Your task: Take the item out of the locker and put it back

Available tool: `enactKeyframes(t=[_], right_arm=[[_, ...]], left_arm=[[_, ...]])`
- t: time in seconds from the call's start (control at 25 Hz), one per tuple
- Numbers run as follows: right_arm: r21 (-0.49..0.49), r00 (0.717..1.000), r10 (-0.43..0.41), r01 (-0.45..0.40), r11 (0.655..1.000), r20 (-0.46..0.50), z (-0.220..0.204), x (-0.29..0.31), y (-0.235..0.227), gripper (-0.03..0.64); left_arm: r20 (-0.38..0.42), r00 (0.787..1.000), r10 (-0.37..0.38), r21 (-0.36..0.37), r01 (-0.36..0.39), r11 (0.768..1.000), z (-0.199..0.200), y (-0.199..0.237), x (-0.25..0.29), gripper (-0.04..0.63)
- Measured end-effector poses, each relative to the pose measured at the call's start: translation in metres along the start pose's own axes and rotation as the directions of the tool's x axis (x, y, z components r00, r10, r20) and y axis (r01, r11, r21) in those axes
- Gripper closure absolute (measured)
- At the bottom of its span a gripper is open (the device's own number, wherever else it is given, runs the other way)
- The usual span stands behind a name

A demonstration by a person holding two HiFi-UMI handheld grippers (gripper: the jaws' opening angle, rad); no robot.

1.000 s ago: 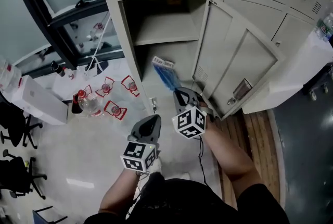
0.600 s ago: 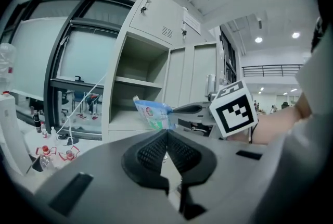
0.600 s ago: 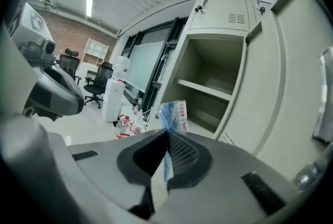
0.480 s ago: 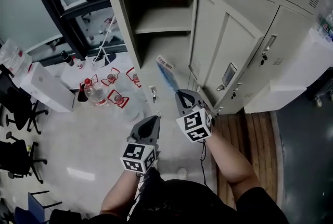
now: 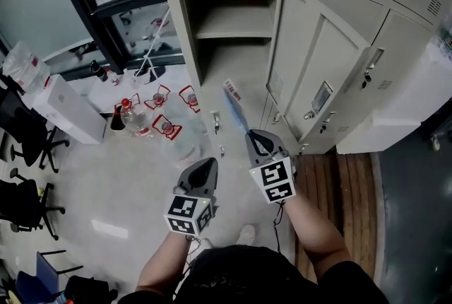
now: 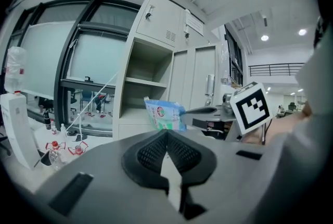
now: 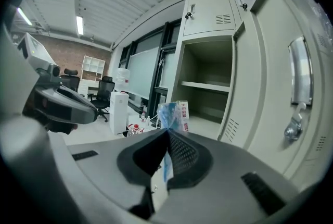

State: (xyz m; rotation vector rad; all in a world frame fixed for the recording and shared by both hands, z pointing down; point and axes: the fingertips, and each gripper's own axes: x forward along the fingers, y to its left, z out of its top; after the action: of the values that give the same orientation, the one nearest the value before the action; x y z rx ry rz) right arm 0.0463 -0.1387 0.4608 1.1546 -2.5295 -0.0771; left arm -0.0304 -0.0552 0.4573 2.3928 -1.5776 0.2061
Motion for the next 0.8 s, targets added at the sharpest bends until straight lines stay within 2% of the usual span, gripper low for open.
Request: enactKeyframes(t=[0.56,0.8], right_arm=[[0.112,0.997,-0.069,0.071,0.991,-0.026,0.010,-0.002,0.055,0.612],[0.128,0.996,-0.088,0.091,0.988,-0.030,0.014,-0.008,0.080,0.612]], left_arm=[[0.001,0.997,-0.077,0.008,0.077,0.997,0.003,0.043,-0.032,0.591],[0.006,0.994,-0.112,0.008,0.112,0.994,0.002,0.050,-0.050,0.591]])
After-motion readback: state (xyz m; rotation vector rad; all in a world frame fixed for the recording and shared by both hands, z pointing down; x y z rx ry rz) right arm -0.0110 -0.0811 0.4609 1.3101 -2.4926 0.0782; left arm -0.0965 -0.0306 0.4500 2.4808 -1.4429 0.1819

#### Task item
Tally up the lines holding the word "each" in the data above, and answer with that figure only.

#### Answer box
2